--- DATA TO PROCESS ---

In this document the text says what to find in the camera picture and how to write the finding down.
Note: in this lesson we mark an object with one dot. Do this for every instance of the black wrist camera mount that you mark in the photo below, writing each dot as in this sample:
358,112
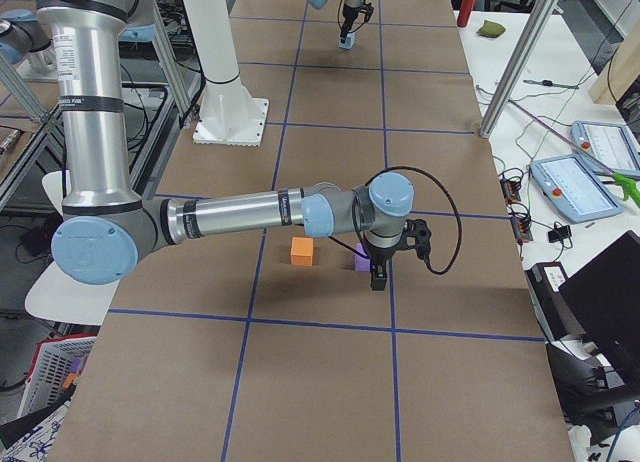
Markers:
366,9

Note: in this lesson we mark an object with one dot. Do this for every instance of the blue teach pendant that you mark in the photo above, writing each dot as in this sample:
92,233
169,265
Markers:
573,189
612,144

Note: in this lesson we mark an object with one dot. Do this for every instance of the light blue foam block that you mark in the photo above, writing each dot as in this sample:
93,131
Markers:
347,41

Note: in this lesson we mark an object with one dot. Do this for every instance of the white plastic basket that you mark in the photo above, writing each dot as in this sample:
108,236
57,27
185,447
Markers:
50,366

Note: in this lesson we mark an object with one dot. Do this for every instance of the white pedestal column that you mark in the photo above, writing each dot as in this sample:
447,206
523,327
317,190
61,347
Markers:
228,114

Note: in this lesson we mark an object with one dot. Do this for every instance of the far blue teach pendant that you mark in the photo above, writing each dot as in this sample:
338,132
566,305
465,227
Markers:
612,144

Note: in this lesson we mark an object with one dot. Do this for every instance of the orange foam block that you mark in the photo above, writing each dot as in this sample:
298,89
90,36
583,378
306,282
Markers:
302,251

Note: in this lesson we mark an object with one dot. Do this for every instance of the near blue teach pendant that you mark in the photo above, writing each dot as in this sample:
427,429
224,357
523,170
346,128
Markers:
573,189

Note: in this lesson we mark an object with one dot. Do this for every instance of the aluminium frame post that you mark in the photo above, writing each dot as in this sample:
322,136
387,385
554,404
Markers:
537,20

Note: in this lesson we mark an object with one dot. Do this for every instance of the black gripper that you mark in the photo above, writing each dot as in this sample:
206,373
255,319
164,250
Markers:
378,257
347,13

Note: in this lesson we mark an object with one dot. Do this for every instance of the red cylinder bottle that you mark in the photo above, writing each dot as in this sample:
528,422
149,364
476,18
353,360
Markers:
465,11

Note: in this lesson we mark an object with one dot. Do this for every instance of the purple foam block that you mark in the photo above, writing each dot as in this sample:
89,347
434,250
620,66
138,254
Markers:
361,261

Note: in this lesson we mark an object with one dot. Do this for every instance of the green band smartwatch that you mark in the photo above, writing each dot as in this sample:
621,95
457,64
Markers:
550,83

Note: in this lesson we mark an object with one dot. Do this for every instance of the metal reacher grabber tool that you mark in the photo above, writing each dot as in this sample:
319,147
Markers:
628,185

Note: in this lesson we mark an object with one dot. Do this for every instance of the black laptop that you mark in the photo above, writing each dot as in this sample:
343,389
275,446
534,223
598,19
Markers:
604,297

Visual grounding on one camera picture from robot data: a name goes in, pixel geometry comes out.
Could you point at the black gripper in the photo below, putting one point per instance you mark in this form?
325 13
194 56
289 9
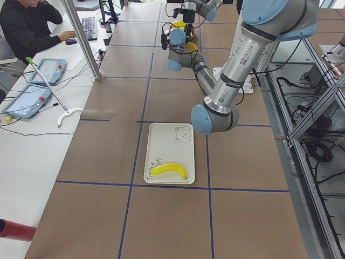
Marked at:
188 28

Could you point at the yellow banana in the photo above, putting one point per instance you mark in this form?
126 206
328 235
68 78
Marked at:
179 24
170 167
190 48

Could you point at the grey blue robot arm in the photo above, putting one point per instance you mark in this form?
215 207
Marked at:
260 23
208 10

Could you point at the brown wicker basket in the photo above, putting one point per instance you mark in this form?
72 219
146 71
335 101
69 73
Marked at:
177 34

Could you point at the black keyboard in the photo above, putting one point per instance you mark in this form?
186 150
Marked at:
89 26

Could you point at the white bear tray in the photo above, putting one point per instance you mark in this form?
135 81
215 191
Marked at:
167 143

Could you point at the black computer mouse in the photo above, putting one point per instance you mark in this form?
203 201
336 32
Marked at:
71 41

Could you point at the upper teach pendant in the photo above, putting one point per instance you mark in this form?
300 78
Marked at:
52 69

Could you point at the teach pendant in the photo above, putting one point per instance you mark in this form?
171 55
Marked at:
52 69
27 103

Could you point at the seated person in black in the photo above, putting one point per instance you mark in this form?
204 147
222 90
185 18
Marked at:
25 28

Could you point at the lower teach pendant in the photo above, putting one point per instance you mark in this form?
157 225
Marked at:
27 103

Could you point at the small yellow object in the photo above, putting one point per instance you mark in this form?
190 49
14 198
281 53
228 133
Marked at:
8 119

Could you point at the red cylinder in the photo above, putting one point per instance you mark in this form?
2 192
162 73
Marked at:
17 231

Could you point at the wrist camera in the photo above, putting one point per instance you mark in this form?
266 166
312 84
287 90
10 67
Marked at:
177 11
165 37

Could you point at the aluminium frame post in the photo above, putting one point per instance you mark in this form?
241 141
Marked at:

---

- **ACTION ITEM**
Going through the listing above line by line, tally those containing "below" and state only the total.

- **TASK OUTPUT**
2